__Problem__. Please make sure what you return matches the listing below exactly, minus its pictures.

__Supplied material__.

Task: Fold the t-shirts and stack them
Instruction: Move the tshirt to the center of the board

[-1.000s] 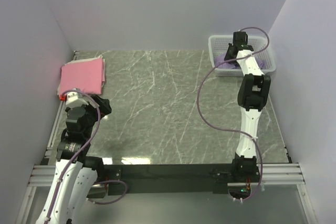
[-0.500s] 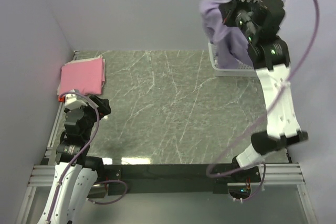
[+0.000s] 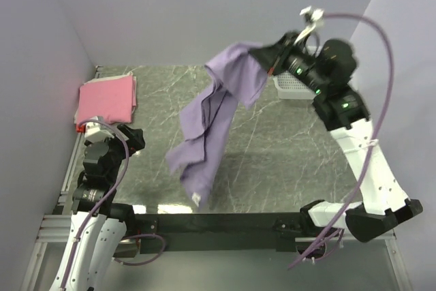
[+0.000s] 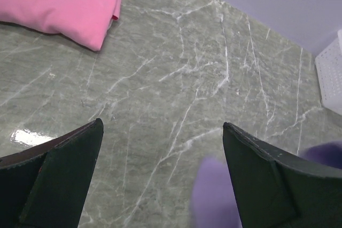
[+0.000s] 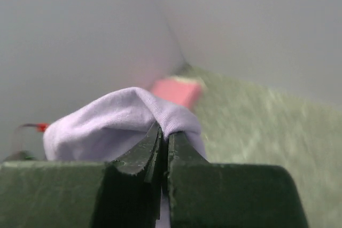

__Exercise solution__.
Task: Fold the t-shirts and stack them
Instruction: Move the tshirt to the center of the board

[-1.000s] 
[-0.500s] 
[+0.000s] 
[+0.000s] 
[+0.000s] 

What was asked now has a complete answer.